Please report every line from the material that contains the word "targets".

====

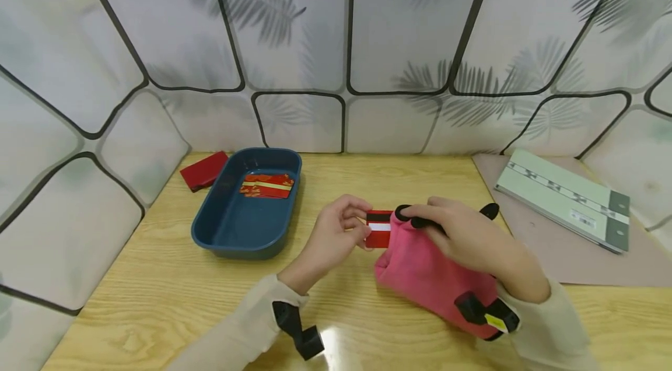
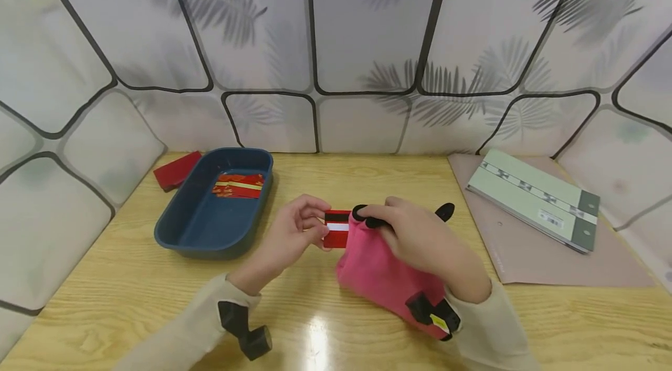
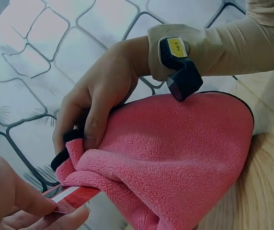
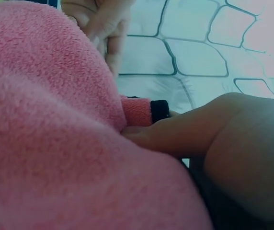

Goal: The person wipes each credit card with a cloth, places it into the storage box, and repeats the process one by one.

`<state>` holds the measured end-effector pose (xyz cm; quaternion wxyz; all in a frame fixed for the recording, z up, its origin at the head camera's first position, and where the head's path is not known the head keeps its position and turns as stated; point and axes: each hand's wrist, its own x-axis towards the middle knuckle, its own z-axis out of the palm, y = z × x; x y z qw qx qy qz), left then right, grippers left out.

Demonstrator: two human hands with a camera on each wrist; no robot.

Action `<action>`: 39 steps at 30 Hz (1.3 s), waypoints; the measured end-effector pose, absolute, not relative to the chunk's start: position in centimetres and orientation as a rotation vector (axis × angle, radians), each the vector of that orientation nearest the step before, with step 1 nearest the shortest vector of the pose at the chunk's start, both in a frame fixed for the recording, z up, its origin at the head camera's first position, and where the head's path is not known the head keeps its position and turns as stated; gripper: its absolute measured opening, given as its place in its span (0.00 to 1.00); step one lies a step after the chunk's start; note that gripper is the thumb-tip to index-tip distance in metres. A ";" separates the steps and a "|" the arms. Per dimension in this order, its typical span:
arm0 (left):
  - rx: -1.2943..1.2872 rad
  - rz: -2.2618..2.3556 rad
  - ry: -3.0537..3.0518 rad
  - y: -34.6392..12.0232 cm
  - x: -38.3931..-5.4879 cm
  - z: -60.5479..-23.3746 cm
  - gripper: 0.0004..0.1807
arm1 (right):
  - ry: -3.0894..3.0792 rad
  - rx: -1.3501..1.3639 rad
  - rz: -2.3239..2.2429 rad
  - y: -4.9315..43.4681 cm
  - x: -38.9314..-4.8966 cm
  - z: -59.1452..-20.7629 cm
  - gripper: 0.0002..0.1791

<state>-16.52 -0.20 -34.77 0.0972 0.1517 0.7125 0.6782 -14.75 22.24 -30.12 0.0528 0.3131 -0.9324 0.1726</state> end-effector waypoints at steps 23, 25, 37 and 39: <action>0.256 2.131 2.064 -0.2 -17.2 -35.3 0.17 | -2.980 0.647 0.342 25.2 -15.0 -29.2 0.19; 0.229 2.136 2.026 -0.1 -17.4 -35.3 0.18 | -2.987 0.613 0.350 25.4 -15.0 -29.0 0.20; 0.310 2.043 2.171 -0.3 -17.5 -35.9 0.17 | -2.994 0.570 0.402 25.3 -15.1 -28.8 0.20; 0.328 2.035 2.171 -0.3 -17.5 -35.9 0.18 | -2.982 0.574 0.386 25.4 -15.0 -28.8 0.20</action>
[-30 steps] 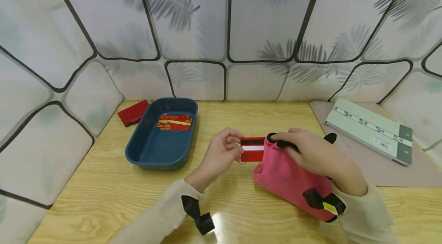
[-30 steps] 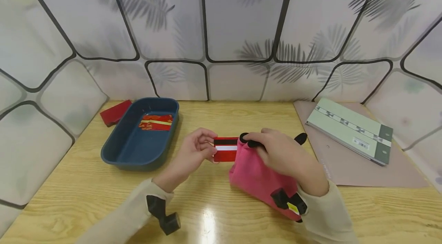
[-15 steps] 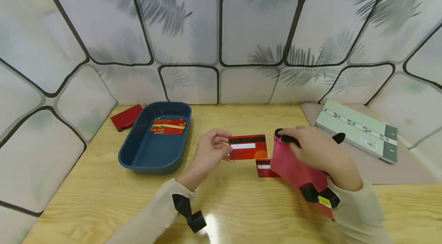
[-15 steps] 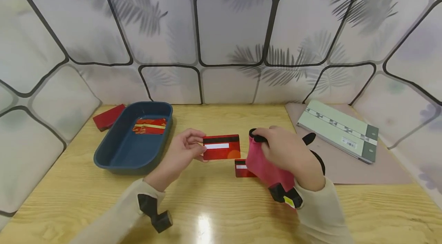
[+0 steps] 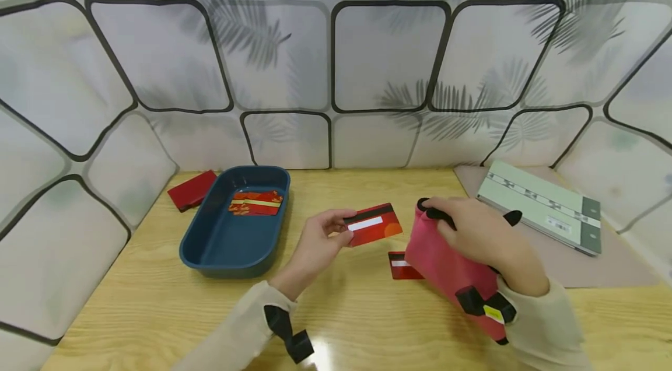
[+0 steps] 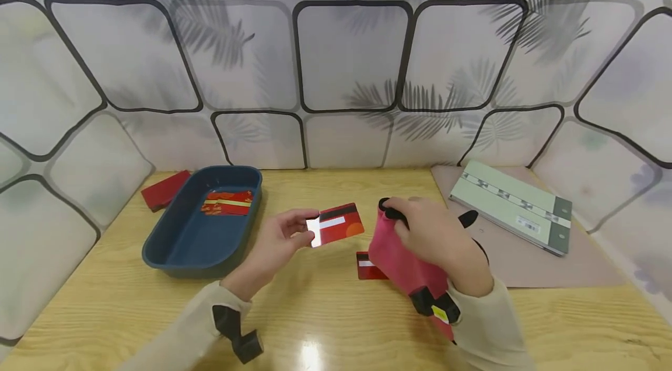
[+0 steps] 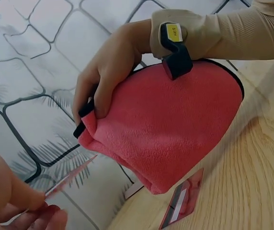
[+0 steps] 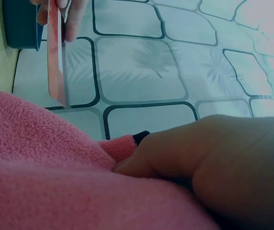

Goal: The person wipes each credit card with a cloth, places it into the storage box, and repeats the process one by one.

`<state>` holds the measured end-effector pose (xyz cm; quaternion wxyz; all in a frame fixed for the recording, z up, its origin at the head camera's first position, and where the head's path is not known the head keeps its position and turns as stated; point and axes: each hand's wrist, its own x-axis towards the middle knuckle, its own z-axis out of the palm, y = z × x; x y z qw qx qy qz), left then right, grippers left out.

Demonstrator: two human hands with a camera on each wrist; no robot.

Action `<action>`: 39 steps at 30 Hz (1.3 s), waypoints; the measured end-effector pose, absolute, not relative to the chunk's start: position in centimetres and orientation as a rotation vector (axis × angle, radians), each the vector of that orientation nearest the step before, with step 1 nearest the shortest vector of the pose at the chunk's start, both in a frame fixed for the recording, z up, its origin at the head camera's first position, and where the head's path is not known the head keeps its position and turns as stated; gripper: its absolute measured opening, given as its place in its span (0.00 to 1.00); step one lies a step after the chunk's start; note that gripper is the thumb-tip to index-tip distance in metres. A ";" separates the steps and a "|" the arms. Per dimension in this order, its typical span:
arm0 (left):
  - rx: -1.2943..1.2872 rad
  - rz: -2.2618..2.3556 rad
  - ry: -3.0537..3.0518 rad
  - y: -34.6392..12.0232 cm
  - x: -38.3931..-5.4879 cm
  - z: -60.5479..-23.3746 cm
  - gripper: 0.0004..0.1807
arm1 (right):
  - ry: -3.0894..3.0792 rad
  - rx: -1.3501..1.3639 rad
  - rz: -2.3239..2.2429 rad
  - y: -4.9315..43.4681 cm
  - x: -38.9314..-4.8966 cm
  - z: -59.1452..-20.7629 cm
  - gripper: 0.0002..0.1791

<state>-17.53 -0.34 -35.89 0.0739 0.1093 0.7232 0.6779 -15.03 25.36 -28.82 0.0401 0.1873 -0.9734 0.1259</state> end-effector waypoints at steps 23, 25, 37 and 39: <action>0.003 2.134 2.053 0.6 -18.2 -35.7 0.12 | -2.861 0.892 0.635 24.4 -14.5 -28.7 0.21; 0.017 2.139 2.074 0.8 -18.1 -35.6 0.11 | -2.857 0.914 0.639 24.2 -14.4 -28.7 0.21; 0.191 2.105 2.071 1.1 -16.8 -36.5 0.20 | -2.794 0.933 0.545 22.1 -14.2 -29.6 0.20; 0.240 2.083 2.108 1.1 -16.7 -36.7 0.20 | -2.763 0.938 0.510 21.8 -14.2 -29.7 0.20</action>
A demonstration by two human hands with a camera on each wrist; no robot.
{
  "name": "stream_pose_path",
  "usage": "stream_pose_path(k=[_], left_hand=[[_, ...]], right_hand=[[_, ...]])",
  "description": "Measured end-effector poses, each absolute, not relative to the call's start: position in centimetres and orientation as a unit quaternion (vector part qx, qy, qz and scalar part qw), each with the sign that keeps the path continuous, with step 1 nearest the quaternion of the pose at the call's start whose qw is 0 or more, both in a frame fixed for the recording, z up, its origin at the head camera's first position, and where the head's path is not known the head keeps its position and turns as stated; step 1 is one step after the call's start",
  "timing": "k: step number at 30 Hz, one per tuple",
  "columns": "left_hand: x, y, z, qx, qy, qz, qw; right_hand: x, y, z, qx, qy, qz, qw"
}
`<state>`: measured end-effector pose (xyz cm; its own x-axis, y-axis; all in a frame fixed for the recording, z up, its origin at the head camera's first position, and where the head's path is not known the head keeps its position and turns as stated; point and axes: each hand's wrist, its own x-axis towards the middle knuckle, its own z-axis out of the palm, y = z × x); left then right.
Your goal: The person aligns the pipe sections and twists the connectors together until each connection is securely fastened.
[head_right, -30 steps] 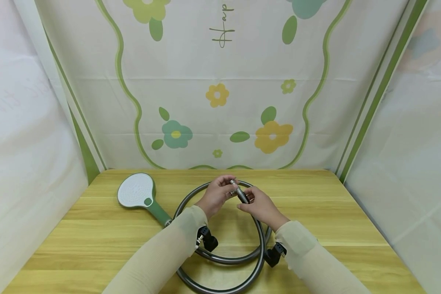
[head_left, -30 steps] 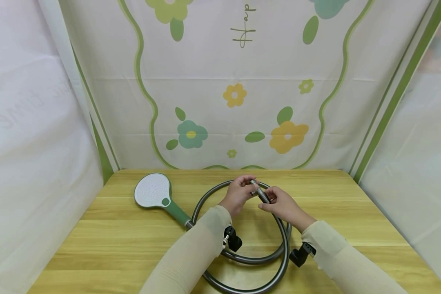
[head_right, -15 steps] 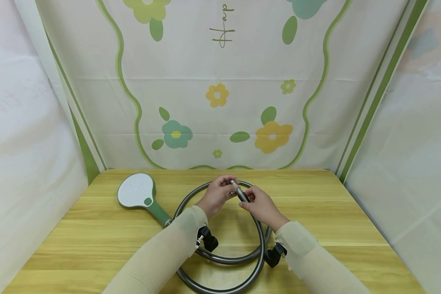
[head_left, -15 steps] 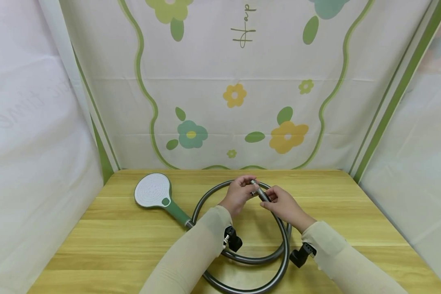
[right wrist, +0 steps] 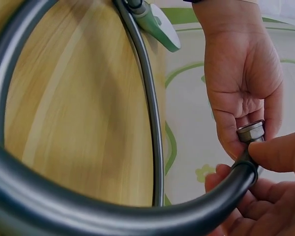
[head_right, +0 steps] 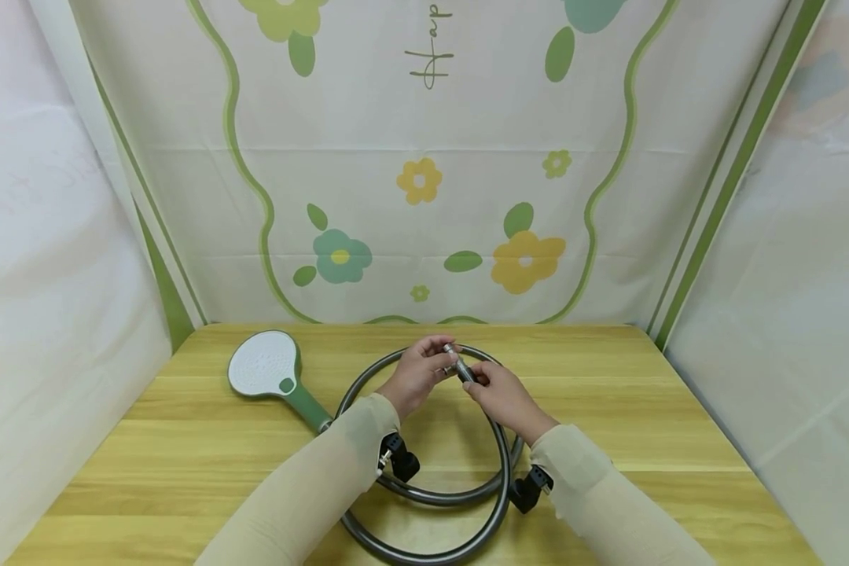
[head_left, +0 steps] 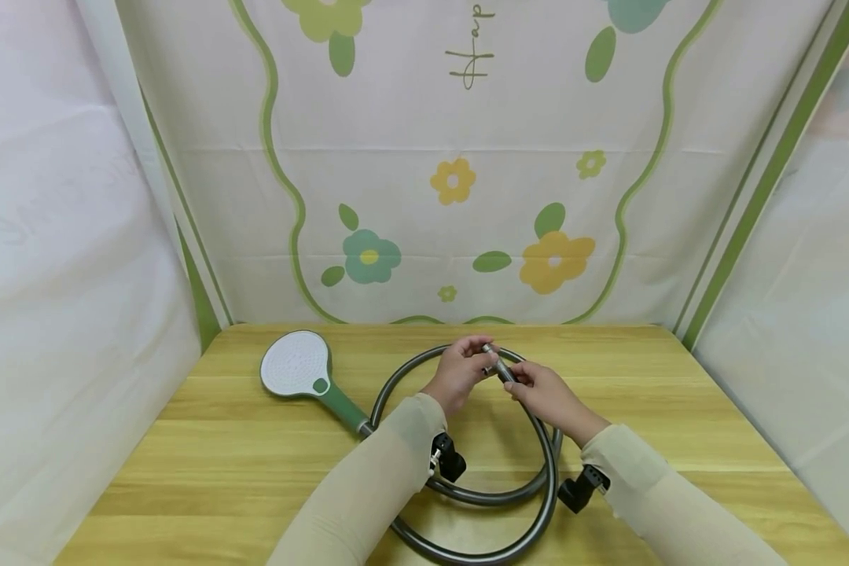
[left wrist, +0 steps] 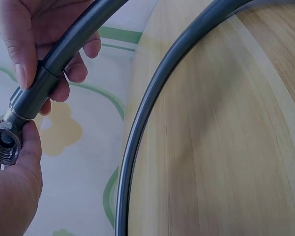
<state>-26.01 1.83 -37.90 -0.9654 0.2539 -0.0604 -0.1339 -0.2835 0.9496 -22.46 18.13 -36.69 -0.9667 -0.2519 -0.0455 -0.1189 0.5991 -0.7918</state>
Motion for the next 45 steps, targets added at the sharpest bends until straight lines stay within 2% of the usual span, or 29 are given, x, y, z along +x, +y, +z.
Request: stream_pose_path(k=[18,32,45], left_hand=[[-26.3,1.7,-37.7,0.045,0.587,0.799,0.121],[-26.7,1.8,-37.5,0.048,0.589,0.799,0.112],[-26.7,1.8,-38.0,0.029,0.589,0.799,0.116]], right_hand=[[-23.4,18.7,-37.1,-0.112,0.889,-0.432,0.104],[-23.6,18.7,-36.9,-0.089,0.892,-0.44,0.062],[-23.2,18.4,-37.0,-0.092,0.889,-0.443,0.075]])
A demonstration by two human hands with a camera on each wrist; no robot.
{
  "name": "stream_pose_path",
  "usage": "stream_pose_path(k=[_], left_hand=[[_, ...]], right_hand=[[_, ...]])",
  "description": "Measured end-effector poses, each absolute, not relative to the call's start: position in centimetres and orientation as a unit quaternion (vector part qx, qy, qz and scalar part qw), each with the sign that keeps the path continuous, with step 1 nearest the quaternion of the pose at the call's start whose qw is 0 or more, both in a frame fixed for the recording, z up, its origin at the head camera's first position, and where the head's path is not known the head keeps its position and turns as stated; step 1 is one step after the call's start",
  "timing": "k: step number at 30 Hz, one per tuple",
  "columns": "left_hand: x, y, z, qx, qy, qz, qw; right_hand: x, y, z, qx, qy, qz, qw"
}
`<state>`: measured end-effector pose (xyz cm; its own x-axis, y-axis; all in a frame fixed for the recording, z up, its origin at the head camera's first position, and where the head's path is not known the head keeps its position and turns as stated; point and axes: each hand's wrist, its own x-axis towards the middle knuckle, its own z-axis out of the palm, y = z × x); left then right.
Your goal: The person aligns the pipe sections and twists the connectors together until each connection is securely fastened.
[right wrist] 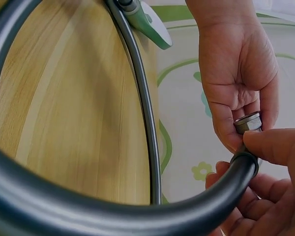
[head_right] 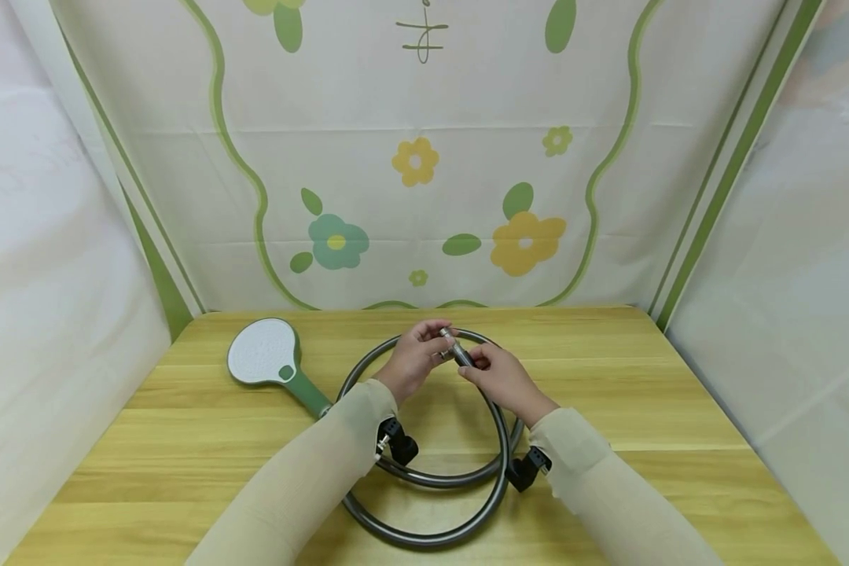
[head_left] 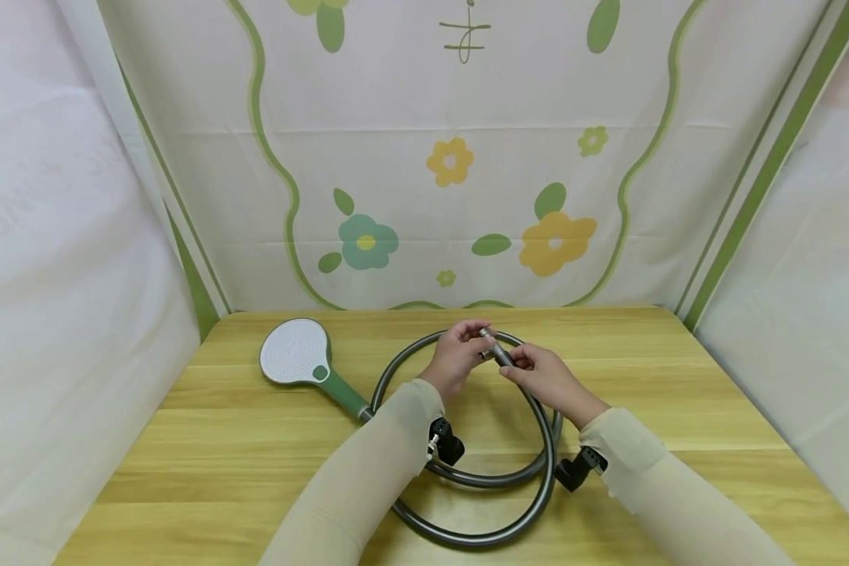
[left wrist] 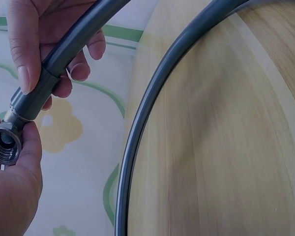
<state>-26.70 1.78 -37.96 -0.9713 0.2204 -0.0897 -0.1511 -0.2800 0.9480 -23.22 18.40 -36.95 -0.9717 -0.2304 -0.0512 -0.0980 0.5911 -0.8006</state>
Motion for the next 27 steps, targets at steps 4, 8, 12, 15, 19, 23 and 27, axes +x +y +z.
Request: stream_pose_path(k=[4,8,12,15,19,23,27], left_hand=[[-26.68,1.74,-38.0,0.031,0.589,0.799,0.118],[-26.63,1.69,-37.98,0.032,0.587,0.8,0.119],[-26.57,1.68,-37.98,0.034,0.584,0.802,0.119],[-26.53,1.7,-37.99,0.034,0.581,0.804,0.119],[-26.53,1.78,-38.04,0.033,0.579,0.807,0.115],[-26.48,1.8,-38.02,0.031,0.581,0.806,0.113],[-26.41,1.82,-37.94,0.028,0.585,0.802,0.117]], right_hand=[[-23.28,18.44,-37.06,-0.099,0.885,-0.446,0.089],[-23.38,18.44,-37.22,-0.108,0.882,-0.446,0.103],[-23.35,18.35,-37.27,-0.116,0.881,-0.445,0.109],[-23.31,18.28,-37.29,-0.114,0.88,-0.448,0.111],[-23.28,18.3,-37.26,-0.107,0.878,-0.452,0.114],[-23.18,18.35,-37.18,-0.09,0.882,-0.451,0.105],[-23.0,18.39,-37.01,-0.086,0.89,-0.441,0.074]])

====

### [Solution to the exercise]
Motion for the next 45 steps, targets added at the sharpest bends until straight lines stay within 2% of the usual span, or 29 are given, x, y, z along +x, +y, +z.
Motion for the next 27 steps, targets at steps 4, 8, 12, 15, 19, 23 and 27, axes +x +y +z.

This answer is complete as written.